**What is needed:**
Each line of the records needs to come back exactly as written.

++++ Input material

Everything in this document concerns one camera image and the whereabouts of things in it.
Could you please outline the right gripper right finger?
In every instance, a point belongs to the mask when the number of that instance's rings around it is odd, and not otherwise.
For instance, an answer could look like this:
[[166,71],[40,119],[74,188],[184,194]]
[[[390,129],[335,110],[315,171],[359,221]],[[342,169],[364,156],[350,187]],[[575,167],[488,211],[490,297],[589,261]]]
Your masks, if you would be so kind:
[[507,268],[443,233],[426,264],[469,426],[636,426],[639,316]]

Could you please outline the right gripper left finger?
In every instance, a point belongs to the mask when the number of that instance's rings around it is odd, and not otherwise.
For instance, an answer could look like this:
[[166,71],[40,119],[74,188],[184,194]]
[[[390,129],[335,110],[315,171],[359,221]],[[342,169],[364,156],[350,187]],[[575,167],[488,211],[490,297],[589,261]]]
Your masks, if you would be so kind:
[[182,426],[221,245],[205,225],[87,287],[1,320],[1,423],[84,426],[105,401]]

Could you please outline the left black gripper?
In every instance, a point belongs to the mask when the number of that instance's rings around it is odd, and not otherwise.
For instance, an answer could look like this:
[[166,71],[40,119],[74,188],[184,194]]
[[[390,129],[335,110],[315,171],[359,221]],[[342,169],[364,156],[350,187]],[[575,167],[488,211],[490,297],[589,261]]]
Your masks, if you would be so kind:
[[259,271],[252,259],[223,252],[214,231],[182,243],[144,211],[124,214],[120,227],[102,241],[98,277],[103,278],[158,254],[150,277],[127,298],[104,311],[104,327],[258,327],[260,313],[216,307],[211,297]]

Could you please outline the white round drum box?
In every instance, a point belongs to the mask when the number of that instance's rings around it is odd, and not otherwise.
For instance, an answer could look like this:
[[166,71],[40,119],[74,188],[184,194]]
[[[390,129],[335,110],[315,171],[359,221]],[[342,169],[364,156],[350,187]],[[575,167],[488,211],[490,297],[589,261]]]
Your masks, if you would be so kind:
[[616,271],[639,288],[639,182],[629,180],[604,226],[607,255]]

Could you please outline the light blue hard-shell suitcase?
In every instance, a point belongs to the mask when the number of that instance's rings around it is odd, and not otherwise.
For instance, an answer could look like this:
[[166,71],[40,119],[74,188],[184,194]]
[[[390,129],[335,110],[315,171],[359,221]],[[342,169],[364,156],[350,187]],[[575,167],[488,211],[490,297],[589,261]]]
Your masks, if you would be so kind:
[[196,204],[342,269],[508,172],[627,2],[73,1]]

++++++++

**Exercise result:**
Everything in this document concerns one camera image and the whereabouts of things in it.
Could you please outline the right gripper right finger?
In every instance, a point belongs to the mask when the number of that instance's rings around it is odd, and not otherwise.
For instance, an answer could look like this:
[[166,71],[40,119],[74,188],[184,194]]
[[[390,129],[335,110],[315,171],[359,221]],[[342,169],[364,156],[350,187]],[[575,167],[488,211],[490,297],[589,261]]]
Your masks, if you would be so kind:
[[507,268],[443,233],[426,264],[469,426],[636,426],[639,316]]

Could you please outline the right gripper left finger?
In every instance, a point belongs to the mask when the number of that instance's rings around it is odd, and not otherwise.
For instance, an answer could look like this:
[[166,71],[40,119],[74,188],[184,194]]
[[[390,129],[335,110],[315,171],[359,221]],[[342,169],[364,156],[350,187]],[[575,167],[488,211],[490,297],[589,261]]]
Your masks, if you would be so kind:
[[182,426],[221,245],[205,225],[87,287],[1,320],[1,423],[84,426],[105,401]]

Could you please outline the left black gripper?
In every instance, a point belongs to the mask when the number of that instance's rings around it is odd, and not otherwise.
For instance, an answer could look like this:
[[166,71],[40,119],[74,188],[184,194]]
[[[390,129],[335,110],[315,171],[359,221]],[[342,169],[364,156],[350,187]],[[575,167],[488,211],[490,297],[589,261]]]
Your masks, if you would be so kind:
[[259,271],[252,259],[223,252],[214,231],[182,243],[144,211],[124,214],[120,227],[102,241],[98,277],[103,278],[158,254],[150,277],[127,298],[104,311],[104,327],[258,327],[260,313],[216,307],[211,297]]

Could you please outline the white round drum box?
In every instance, a point belongs to the mask when the number of that instance's rings around it is odd, and not otherwise.
For instance, an answer could look like this:
[[166,71],[40,119],[74,188],[184,194]]
[[[390,129],[335,110],[315,171],[359,221]],[[342,169],[364,156],[350,187]],[[575,167],[488,211],[490,297],[589,261]]]
Your masks, if you would be so kind:
[[616,271],[639,288],[639,182],[629,180],[604,226],[607,255]]

Could you please outline the light blue hard-shell suitcase?
In every instance, a point belongs to the mask when the number of that instance's rings around it is odd, and not otherwise.
For instance, an answer could look like this:
[[166,71],[40,119],[74,188],[184,194]]
[[[390,129],[335,110],[315,171],[359,221]],[[342,169],[364,156],[350,187]],[[575,167],[488,211],[490,297],[589,261]]]
Your masks, if you would be so kind:
[[196,204],[342,269],[508,172],[627,2],[73,1]]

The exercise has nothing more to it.